**PROBLEM TO SOLVE**
Identify each line below that contains the word "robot", and copy it out.

**STUDY MATERIAL**
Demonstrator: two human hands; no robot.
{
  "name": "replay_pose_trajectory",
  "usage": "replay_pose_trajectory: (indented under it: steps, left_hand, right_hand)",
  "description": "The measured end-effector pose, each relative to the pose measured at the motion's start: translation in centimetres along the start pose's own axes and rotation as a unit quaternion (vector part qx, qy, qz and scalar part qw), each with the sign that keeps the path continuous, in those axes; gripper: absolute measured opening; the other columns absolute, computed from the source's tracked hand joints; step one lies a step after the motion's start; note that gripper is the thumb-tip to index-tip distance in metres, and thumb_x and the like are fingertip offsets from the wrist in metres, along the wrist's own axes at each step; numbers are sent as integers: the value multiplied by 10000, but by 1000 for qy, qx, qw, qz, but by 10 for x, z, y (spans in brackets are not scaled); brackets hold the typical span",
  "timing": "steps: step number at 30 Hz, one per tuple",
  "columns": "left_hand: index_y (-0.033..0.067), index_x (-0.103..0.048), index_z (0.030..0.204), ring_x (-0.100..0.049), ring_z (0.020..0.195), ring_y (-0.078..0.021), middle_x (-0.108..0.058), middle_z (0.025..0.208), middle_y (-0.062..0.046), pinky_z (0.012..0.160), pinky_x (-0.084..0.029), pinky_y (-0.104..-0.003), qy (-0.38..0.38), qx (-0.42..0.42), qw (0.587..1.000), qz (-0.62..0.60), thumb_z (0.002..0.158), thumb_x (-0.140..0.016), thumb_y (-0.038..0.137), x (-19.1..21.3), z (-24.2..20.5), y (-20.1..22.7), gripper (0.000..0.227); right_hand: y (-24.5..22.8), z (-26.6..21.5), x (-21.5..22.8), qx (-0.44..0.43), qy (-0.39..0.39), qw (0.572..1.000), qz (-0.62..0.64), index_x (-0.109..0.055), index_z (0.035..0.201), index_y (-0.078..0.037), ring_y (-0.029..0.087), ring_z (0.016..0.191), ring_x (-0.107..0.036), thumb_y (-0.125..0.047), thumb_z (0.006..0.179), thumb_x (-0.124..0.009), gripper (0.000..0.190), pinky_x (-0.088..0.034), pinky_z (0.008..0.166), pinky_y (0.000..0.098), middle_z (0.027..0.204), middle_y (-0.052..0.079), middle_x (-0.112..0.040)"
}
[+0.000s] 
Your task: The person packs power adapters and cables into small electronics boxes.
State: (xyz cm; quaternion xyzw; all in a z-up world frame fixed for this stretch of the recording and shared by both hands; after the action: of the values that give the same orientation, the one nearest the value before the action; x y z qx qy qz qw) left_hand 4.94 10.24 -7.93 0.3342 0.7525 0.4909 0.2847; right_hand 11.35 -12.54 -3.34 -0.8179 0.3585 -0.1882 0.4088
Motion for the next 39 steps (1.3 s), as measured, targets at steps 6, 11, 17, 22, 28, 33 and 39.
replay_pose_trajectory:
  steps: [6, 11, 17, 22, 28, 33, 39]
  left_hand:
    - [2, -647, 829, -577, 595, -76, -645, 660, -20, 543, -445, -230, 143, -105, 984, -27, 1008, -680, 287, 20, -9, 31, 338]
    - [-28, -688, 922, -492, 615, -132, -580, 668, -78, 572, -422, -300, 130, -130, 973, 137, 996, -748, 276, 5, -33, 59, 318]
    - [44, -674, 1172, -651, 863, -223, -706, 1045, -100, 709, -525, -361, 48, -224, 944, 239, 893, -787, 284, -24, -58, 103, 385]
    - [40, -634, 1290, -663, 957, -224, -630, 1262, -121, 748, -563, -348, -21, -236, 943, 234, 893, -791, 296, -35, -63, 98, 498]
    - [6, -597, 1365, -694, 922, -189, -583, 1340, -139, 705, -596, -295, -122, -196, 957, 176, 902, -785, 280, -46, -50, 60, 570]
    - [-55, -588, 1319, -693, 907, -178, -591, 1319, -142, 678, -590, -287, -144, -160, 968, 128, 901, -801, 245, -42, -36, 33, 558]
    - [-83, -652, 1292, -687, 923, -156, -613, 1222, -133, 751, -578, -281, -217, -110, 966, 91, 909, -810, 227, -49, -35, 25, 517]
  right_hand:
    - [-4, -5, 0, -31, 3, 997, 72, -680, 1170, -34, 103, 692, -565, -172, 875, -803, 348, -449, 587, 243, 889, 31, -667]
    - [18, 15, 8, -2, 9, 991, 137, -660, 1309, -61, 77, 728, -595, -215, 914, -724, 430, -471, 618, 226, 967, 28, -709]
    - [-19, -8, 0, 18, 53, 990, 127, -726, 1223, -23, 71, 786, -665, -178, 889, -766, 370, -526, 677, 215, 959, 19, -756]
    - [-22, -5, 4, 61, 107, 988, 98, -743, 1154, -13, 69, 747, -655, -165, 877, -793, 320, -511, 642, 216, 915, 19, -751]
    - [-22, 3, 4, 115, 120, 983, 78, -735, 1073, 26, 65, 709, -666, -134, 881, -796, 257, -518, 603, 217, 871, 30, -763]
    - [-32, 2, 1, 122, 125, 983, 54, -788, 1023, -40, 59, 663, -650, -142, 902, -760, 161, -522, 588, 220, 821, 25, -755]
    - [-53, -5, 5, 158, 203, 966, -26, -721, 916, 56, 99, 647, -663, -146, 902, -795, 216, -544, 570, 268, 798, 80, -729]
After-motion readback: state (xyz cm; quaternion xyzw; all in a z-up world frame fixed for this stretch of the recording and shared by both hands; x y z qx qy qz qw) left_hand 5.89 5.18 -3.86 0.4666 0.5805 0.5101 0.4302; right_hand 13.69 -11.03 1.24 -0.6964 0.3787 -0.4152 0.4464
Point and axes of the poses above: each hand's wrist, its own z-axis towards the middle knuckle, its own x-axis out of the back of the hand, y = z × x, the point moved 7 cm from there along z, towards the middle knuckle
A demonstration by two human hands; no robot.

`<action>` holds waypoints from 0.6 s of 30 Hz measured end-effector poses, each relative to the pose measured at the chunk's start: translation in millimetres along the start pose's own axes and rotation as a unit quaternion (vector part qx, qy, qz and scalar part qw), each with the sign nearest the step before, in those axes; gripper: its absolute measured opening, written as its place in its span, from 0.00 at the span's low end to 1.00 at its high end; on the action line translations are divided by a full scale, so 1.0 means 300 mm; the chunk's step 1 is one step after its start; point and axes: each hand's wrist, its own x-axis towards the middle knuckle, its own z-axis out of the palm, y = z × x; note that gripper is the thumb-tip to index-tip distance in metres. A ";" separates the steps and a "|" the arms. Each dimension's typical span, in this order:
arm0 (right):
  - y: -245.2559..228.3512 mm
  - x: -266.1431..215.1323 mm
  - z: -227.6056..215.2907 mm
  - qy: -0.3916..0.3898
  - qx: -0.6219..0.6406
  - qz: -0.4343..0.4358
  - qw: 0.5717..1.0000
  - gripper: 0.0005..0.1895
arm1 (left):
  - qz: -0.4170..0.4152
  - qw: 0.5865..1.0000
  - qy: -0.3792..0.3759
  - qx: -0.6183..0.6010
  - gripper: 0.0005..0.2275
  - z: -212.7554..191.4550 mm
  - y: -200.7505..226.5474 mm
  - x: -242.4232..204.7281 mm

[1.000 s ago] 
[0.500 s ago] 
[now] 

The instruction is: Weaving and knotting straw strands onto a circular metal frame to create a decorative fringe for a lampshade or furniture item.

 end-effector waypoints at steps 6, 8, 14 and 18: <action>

**YOUR RESPONSE**
Demonstrator: two human hands; no robot.
A demonstration by two human hands; no robot.

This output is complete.